Bronze religious standard from a pre-Hittite tomb at Alacahöyük, dating to the third millennium B.C., from the Museum of Anatolian Civilizations, Ankara. |
The Hittites used Mesopotamian cuneiform
letters. Archaeological expeditions to Hattusa have discovered entire sets of
royal archives in cuneiform tablets, written either in the Semitic Mesopotamian
Akkadian language of Assyria and Babylonia, the diplomatic language of the
time, or in the various dialects of the Hittite confederation.

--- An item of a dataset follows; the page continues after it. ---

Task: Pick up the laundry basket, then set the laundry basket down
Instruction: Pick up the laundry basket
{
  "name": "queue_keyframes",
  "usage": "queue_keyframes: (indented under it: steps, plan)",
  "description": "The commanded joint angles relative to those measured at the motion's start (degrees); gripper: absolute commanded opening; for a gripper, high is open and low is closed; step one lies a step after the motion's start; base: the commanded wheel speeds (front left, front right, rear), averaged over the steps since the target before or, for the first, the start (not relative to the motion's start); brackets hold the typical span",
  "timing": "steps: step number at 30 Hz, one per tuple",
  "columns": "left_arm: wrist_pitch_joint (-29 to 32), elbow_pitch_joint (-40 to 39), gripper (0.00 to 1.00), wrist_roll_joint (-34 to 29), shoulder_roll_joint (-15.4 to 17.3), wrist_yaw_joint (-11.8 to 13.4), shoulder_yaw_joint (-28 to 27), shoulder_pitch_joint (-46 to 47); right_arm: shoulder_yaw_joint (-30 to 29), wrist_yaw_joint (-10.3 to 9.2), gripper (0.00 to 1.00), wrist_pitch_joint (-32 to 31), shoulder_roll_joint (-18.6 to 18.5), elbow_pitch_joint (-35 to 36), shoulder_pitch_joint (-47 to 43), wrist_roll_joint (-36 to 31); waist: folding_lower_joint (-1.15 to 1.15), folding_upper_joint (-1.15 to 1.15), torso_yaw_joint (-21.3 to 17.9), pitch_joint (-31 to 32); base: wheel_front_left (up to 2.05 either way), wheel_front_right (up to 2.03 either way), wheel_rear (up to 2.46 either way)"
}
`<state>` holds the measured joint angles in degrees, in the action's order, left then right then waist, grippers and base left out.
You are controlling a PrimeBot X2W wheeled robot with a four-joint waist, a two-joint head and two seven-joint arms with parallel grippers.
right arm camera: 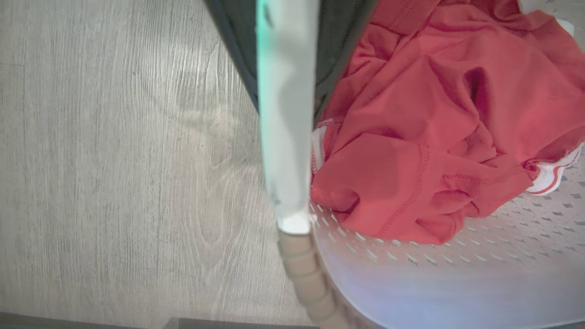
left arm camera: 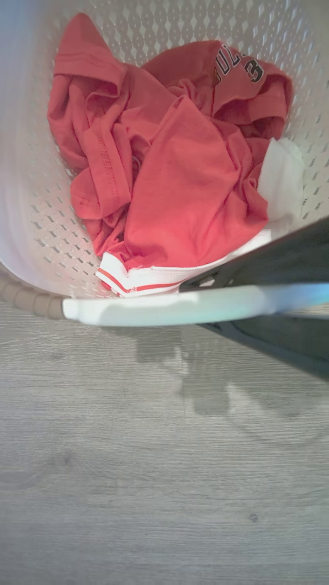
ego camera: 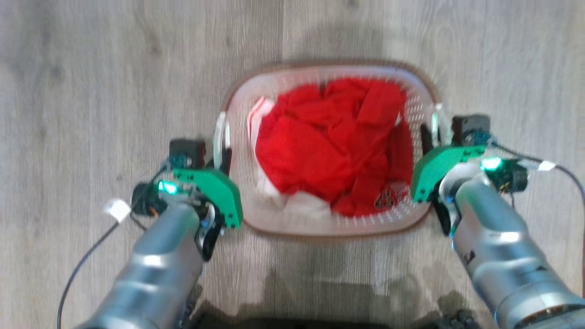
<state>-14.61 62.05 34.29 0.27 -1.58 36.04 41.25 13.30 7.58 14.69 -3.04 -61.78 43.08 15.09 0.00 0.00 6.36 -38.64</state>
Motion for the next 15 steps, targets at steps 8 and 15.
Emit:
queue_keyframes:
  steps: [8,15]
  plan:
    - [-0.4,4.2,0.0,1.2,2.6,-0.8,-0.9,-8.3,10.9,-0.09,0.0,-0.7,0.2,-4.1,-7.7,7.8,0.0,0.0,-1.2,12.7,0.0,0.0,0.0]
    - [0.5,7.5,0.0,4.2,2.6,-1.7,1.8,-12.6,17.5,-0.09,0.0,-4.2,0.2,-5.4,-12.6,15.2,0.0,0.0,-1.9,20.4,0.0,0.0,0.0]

Before the discoveries, the only source of
information about Hittites had been the Old Testament (see Biblical Hittites).
Francis William Newman expressed the critical view, common in the early 19th
Century, that, if the Hittites existed at all, "no Hittite king could have
compared in power to the King of Judah...". As archaeological
discoveries revealed the scale of the Hittite kingdom in the second half of the
19th Century, Archibald Henry Sayce postulated, rather than to be compared to
Judah, the Anatolian civilization "[was] worthy of comparison to the
divided Kingdom of Egypt", and was "infinitely more powerful than
that of Judah". Sayce and other scholars also mention that Judah and
the Hittites were never enemies in the Hebrew texts; in the Book of Kings, they
supplied the Israelites with cedar, chariots, and horses, as well as being a
friend and allied to Abraham in the Book of Genesis.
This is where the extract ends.